Qui bisogna evitare voli pindarici, essere coi piedi per terra ed evitare il rischio di ragionare come se l’Italia fosse un’enclave isolata e immune da tendenze generali e spesso sovrastanti. In particolare, a spot:
- Società senza lavoro. La globalizzazione prima (oggi pure con qualche fenomeno di ritorno, ma non drastico) ha fatto diminuire in Occidente i posti di lavoro più generici e meno qualificati. Il fenomeno era cominciato prima in UK con Margareth Thatcher che ha rilanciato il paese ma trasformandolo eminentemente in una società di servizi più che di produzione industriale. Oggi le tecnologie ICT hanno confermato questa tendenza, pur in misura inferiore al previsto, ma l’Intelligenza Artificiale lo accentuerà di molto. Non è scontato che vi sarà una diminuzione di posti di lavoro, ma un cambio del mix sì: aumento del fabbisogno di persone di fascia alta quanto a preparazione scolastica e professionale, e una forte diminuzione dei lavori generici e non altamente specializzati.
- Scomparsa dei corpi intermedi. L’evoluzione negativa della democrazia occidentale, le caratteristiche e il ruolo dei partiti, il calo drammatico del ruolo e del peso dei sindacati sono anche questi fenomeni generali e dovuti alle trasformazioni della nostra società. Per fare un esempio brutale, quando l’auto era prodotta a Torino e a Detroit i sindacati erano forti, ora non più.
- La divaricazione della forbice tra ricchi e poveri è dovuta sia a tutto questo sia al fenomeno di crescente finanziarizzazione dell’economia difficili da contrastare in un solo paese. Ed è dovuta in gran parte proprio alla tendenziale scomparsa dei lavori generici e non qualificati, in parte, come ho detto, dovuti alle nuove tecnologie di oggi e di domani, e in Occidente soprattutto alle delocalizzazioni industriali che solo minimamente saranno corrette dalla c.d. de-globalizzazione delle produzioni strategiche al fine di non creare dipendenze da paesi per noi critici se non potenzialmente ostili. A teorizzare una rivoluzione del sistema economico si corre il rischio di fare sogni utopici, come ad esempio quello della tassazione delle multinazionali.

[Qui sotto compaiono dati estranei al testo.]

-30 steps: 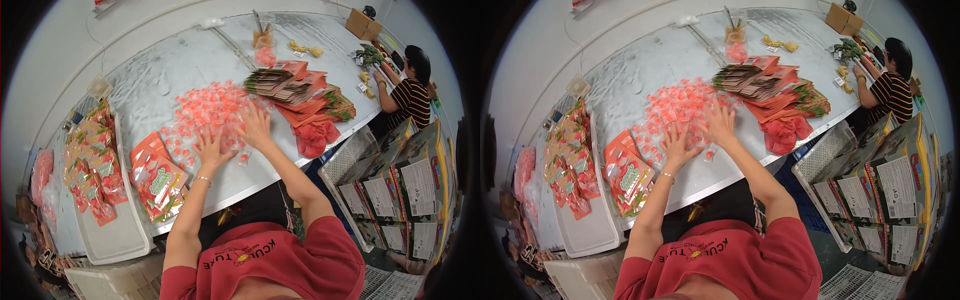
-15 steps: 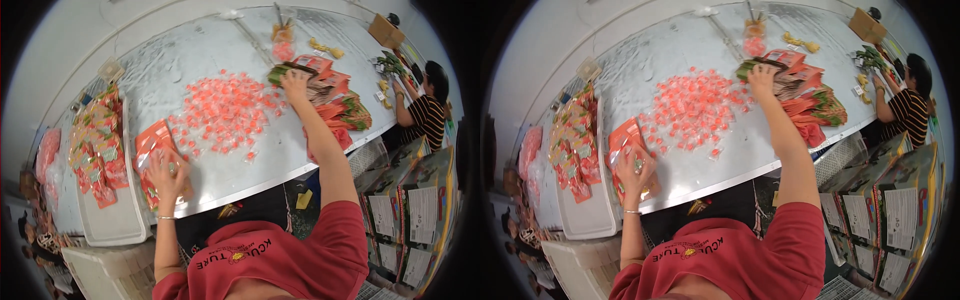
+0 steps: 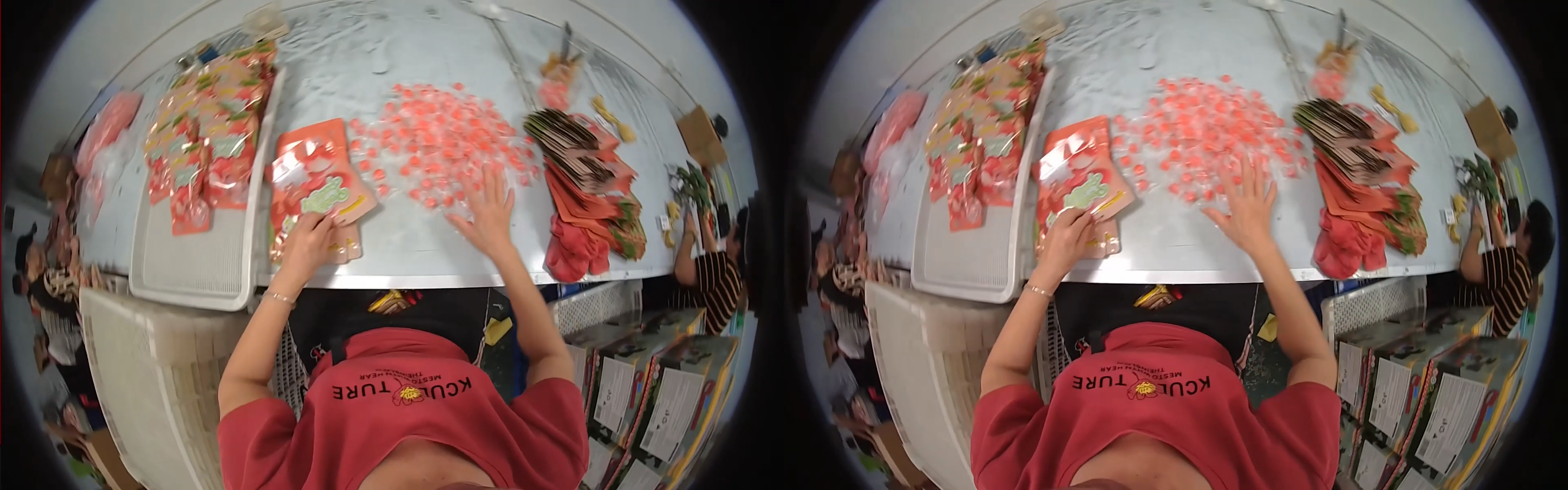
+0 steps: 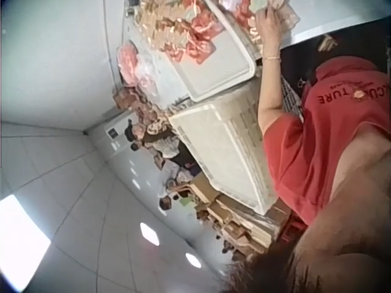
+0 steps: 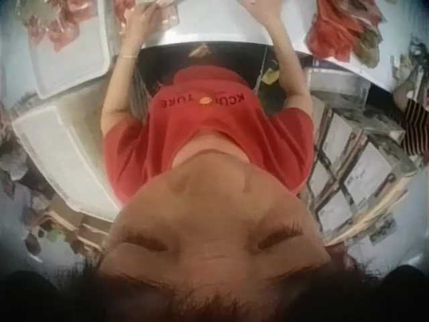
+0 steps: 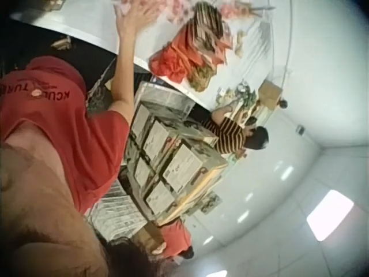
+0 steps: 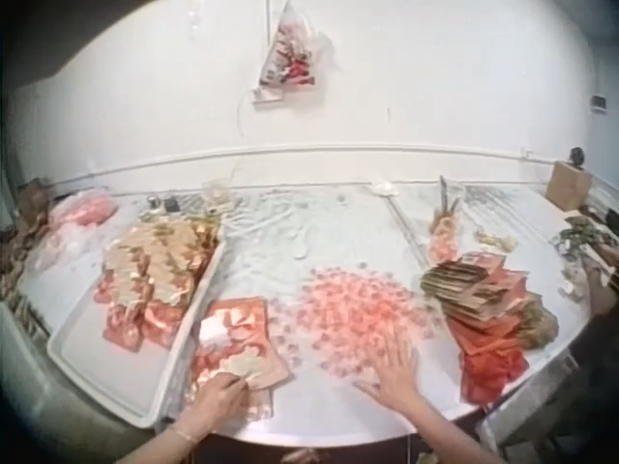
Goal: Bagging individual gummy candies into retail packaging.
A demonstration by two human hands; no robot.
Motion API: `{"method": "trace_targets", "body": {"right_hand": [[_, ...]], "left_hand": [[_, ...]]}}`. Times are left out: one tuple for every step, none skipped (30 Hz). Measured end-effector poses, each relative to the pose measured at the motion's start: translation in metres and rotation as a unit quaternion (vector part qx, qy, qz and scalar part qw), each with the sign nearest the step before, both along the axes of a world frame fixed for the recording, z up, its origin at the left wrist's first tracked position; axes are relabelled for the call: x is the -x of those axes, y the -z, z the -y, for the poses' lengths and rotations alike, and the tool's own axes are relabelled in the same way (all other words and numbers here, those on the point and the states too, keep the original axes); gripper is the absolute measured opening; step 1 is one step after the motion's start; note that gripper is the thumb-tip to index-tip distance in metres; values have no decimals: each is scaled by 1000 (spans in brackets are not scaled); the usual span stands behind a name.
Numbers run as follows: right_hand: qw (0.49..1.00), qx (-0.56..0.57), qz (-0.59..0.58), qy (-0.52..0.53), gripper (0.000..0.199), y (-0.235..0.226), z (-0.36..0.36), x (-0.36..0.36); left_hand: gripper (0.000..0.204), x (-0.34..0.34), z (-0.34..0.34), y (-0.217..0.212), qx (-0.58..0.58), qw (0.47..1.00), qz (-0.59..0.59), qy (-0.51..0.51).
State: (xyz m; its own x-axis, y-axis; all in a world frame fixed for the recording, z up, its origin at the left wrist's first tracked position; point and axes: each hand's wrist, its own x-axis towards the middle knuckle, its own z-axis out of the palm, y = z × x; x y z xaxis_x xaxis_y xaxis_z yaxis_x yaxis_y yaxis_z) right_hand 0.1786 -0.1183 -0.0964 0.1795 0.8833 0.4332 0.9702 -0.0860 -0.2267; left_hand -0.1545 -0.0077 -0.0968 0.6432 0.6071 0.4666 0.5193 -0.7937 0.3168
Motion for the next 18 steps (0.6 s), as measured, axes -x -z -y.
{"method": "trace_targets", "body": {"right_hand": [[999,43,2,4,70,6,2,15],[999,44,1,-3,70,18,-2,16],[998,49,13,48,70,33,-10,11],[993,53,23,99,71,43,-17,8],[994,54,23,89,71,42,-22,8],[995,11,21,96,70,40,-27,8],[994,-30,18,108,68,38,-29,10],[994,-29,15,100,68,27,-32,24],[997,-49,5,62,65,16,-36,42],[997,-70,-3,28,61,9,-40,56],[997,-70,-1,29,61,10,-43,69],[996,-76,-41,-35,57,13,-43,82],[988,-83,-83,-105,53,16,-46,99],[988,-82,-83,-105,53,19,-46,109],[981,-77,-130,-125,50,21,-48,118],[971,-73,-176,-144,47,20,-50,126],[971,-73,-176,-144,47,18,-54,131],[966,-84,-194,-147,46,13,-59,135]], "left_hand": [[22,-1,1,-3,22,999,-40,-21],[21,-1,2,-8,44,995,-80,-38],[21,-2,-1,-8,46,995,-81,-44],[22,-1,-6,-5,68,991,-109,-37],[24,-2,-8,-6,90,986,-134,-32],[24,-3,-8,-7,91,986,-134,-40],[26,-8,-8,-11,94,992,-75,-34],[29,-4,-8,-15,96,995,-16,-33],[34,3,-12,-8,103,993,-50,-27],[34,3,-8,-8,104,993,-50,-28],[35,-1,-3,-10,83,994,-63,-30],[35,-4,-1,-11,61,995,-76,-32],[31,-1,-5,2,9,997,-59,-42],[31,0,-8,6,10,997,-59,-42],[27,1,-11,10,38,996,-56,-54],[23,1,-15,6,65,994,-53,-65],[23,2,-22,2,65,994,-53,-66],[21,2,-31,-3,133,989,-11,-68]]}}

La scelta della sede fiscale di un’azienda oggi avviene per ragioni di convenienza anche dei paesi ospitanti, che sono piccoli, come Irlanda e Olanda, e dove il ricavo derivante da una multinazionale supera in genere quello delle tante aziende locali (V. OCPI di Cottarelli).
Se posso tentare una conclusione, vi è almeno un disorientamento da parte mia e forse una ennesima conferma che in Italia una forza liberal come ho descritto anche in passato (Vi è spazio per un terzo polo in Italia, https://aldomariconda.wordpress.com/) non trova spazio sufficiente.
Bene se i cattolici si muovono in questa direzione. Non hanno più la forza di una volta, con la Prima Repubblica, la contrapposizione DC/PCI, la guerra fredda, la capillarità e la forza delle parrocchie e delle associazioni varie, ma costituiscono pur sempre una forza consistente nel ns. Paese. Rimane da vedere se ai c.d. laicisti rimane uno spazio oltre a +Europa che è sensibilissima ai temi classici dei radicali ma meno a quelli relativi allo sviluppo.